◆ THE PROBLEM: Directions for the data below: repeat exactly the lines from the one with "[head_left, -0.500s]" through the one with "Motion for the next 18", both included, and omit all pictures.

Stored items
━━━━

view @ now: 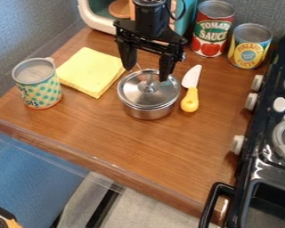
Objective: Move something to the bottom of the table
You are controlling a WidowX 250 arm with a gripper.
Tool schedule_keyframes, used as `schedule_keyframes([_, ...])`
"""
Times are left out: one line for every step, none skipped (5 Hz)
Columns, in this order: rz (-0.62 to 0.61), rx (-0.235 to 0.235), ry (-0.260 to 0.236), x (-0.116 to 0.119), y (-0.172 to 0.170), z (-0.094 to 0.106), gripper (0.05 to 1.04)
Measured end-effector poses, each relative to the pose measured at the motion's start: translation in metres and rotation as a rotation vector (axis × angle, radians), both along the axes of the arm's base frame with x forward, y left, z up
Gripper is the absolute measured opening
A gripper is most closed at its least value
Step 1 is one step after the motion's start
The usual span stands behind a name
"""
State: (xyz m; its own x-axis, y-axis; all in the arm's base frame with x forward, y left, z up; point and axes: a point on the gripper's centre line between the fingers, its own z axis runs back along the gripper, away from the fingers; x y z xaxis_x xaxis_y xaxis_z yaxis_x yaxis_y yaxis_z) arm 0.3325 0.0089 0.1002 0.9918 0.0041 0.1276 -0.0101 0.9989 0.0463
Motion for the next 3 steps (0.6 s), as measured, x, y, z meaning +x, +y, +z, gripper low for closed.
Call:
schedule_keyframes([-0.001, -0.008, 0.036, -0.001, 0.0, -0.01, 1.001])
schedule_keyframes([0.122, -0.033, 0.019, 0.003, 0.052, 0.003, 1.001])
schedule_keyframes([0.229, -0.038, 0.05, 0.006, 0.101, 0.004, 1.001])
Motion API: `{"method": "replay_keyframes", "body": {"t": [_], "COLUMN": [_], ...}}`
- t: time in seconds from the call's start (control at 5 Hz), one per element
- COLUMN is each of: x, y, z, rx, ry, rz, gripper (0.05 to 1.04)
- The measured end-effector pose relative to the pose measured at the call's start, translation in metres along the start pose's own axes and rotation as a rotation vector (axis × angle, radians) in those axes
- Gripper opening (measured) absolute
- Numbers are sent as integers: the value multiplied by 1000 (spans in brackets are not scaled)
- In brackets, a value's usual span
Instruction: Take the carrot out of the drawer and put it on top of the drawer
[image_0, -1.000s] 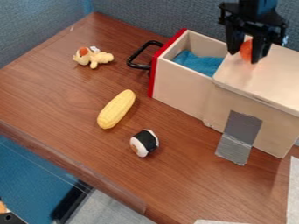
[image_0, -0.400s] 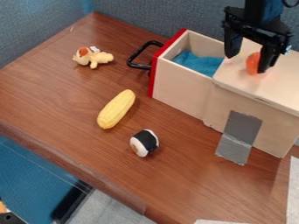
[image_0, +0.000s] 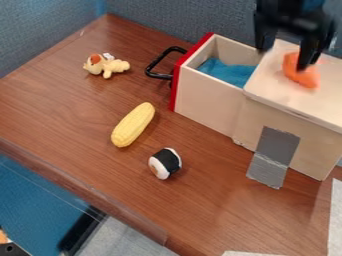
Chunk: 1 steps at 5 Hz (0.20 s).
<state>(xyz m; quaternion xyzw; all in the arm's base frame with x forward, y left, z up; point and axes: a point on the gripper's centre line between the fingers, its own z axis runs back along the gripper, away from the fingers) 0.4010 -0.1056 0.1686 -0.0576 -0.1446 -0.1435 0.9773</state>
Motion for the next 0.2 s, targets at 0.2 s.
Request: {"method": "replay_keyframes", "body": {"t": [0.2], "x": [-4], "y": [5], "z": [17], "rx": [42], "ry": [5], "rz": [24], "gripper": [1001]}}
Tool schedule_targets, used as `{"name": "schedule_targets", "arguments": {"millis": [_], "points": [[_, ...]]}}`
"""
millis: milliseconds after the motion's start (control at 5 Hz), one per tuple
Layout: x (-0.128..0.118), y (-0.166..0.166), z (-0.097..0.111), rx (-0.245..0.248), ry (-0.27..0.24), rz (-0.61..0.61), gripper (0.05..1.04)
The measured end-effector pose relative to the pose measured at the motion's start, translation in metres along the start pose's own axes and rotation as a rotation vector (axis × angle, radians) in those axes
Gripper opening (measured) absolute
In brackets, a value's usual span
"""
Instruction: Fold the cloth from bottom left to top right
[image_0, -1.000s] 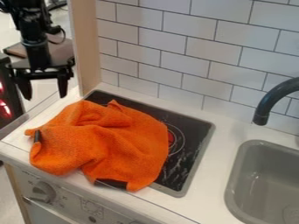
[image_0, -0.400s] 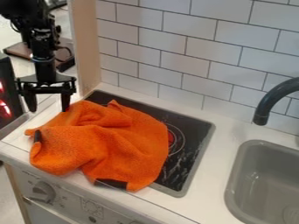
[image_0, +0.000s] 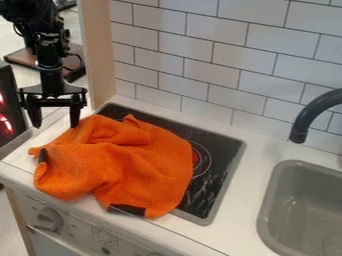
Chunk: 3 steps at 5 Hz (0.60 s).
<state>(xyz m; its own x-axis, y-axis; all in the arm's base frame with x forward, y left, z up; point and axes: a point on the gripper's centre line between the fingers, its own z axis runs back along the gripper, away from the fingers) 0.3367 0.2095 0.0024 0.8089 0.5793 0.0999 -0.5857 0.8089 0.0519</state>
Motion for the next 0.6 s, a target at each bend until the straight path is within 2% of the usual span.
{"name": "schedule_targets", "arguments": {"millis": [200,400,600], "points": [[-0.007,-0.014,-0.011,-0.024,0.012,-0.069,0.997],[-0.012,-0.018,-0.011,-0.035,0.011,-0.09,0.999],[-0.022,-0.028,-0.007,-0.053,0.016,-0.116,0.947]]}}
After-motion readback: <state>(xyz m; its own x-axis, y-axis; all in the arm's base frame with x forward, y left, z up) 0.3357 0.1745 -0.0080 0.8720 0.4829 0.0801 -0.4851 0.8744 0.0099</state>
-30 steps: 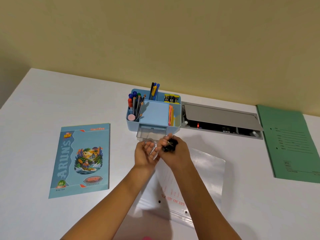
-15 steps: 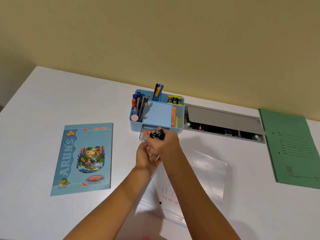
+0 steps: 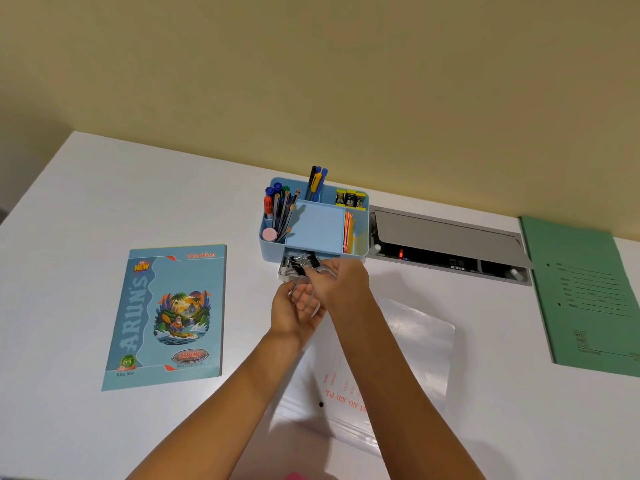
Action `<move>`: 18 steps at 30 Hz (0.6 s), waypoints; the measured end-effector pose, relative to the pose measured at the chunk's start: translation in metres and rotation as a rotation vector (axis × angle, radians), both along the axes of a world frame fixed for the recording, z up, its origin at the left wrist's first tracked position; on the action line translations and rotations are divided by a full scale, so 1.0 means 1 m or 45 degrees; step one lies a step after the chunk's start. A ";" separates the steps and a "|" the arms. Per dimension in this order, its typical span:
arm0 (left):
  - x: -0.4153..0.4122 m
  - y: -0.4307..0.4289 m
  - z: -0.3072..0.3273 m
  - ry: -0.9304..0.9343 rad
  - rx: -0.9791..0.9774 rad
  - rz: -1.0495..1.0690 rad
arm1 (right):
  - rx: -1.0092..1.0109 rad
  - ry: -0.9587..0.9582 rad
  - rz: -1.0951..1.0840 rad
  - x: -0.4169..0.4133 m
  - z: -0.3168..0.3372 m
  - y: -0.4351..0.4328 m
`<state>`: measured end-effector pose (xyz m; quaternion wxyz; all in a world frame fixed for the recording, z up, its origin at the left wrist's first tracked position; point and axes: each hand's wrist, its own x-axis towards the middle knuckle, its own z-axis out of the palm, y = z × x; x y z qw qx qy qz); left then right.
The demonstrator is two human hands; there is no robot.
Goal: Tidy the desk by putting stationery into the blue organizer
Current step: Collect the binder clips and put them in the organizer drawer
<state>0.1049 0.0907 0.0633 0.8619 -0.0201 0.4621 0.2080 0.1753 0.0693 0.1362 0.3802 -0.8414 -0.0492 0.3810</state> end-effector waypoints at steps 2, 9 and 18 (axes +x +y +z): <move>0.001 0.001 -0.001 0.005 0.006 -0.016 | 0.169 0.154 -0.133 0.001 0.000 -0.001; 0.001 0.012 0.001 0.010 0.010 -0.060 | 0.340 -0.426 -0.333 -0.001 -0.028 -0.021; 0.008 0.031 0.006 -0.055 -0.057 -0.108 | 0.146 -0.931 0.282 0.015 -0.068 -0.024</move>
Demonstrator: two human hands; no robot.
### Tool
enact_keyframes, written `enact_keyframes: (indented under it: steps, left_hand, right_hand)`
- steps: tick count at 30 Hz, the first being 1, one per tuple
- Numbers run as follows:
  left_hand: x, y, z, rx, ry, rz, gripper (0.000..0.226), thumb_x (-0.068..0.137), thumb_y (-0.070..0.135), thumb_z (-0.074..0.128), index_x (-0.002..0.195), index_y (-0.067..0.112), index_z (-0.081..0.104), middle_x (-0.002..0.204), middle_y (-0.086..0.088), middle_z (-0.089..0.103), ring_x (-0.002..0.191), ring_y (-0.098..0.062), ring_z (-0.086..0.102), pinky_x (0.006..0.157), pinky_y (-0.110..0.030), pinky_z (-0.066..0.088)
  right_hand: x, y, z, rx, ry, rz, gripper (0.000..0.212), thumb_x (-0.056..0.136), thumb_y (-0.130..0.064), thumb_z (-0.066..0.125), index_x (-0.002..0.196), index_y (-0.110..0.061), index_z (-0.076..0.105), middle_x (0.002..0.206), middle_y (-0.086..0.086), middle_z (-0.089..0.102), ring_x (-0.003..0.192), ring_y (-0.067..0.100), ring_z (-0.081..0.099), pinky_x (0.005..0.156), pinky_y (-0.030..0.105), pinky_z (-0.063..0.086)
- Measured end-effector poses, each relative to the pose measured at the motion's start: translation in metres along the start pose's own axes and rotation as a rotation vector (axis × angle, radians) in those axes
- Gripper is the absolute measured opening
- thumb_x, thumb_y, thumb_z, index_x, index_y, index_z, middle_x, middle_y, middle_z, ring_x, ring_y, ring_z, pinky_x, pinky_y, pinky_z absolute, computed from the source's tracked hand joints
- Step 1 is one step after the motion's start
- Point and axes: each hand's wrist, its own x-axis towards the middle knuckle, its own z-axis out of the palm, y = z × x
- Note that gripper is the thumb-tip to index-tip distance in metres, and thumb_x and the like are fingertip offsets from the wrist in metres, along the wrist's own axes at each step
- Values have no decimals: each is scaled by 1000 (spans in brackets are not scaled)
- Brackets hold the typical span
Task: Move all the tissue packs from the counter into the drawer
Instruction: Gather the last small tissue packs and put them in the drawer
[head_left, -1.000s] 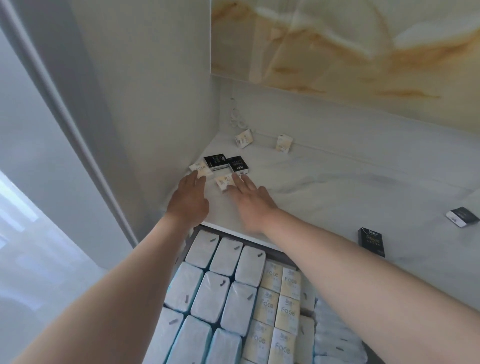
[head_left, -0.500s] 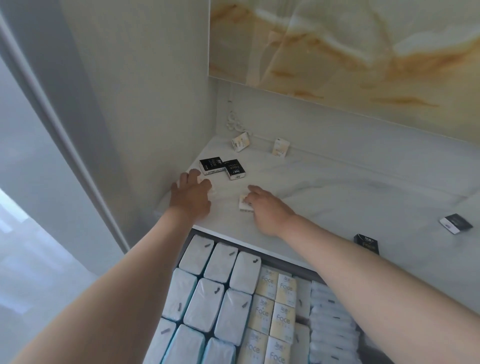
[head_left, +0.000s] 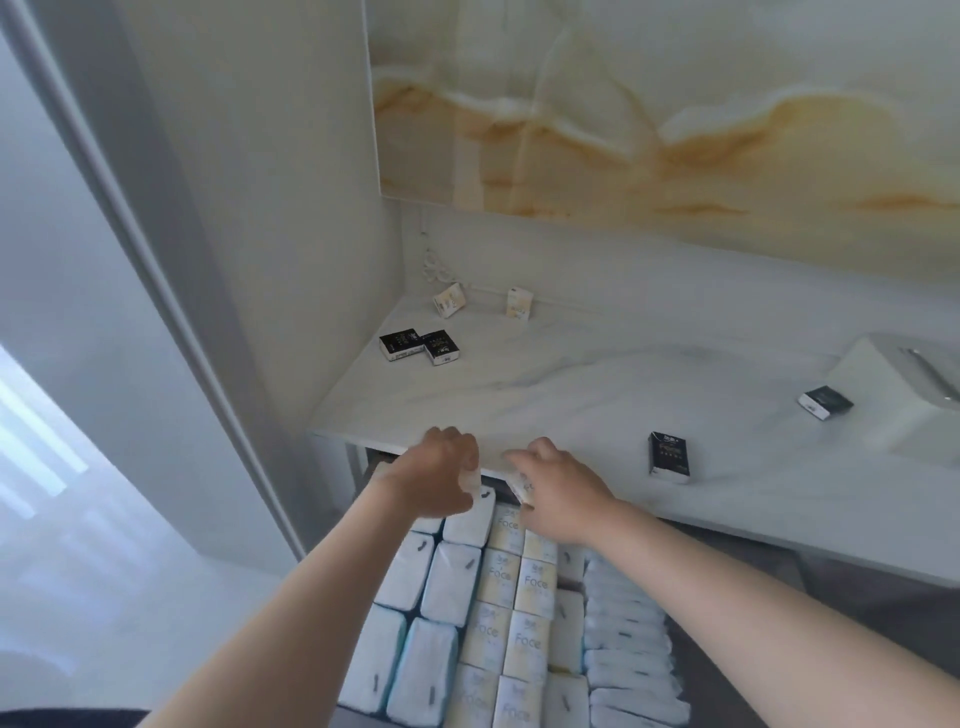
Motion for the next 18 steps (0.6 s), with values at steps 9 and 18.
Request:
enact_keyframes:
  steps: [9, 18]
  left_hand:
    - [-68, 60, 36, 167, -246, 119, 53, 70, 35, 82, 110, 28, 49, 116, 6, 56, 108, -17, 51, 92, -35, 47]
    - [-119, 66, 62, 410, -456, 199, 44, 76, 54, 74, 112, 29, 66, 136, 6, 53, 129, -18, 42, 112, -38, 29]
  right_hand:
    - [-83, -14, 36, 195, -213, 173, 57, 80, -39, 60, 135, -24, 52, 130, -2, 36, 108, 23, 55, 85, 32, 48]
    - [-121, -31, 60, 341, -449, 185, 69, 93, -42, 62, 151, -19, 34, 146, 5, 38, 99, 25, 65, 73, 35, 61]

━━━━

◆ ANSWER:
[head_left, -0.500s] 
[head_left, +0.000s] 
Motion for the next 18 steps (0.6 s), with values at steps 9 and 18.

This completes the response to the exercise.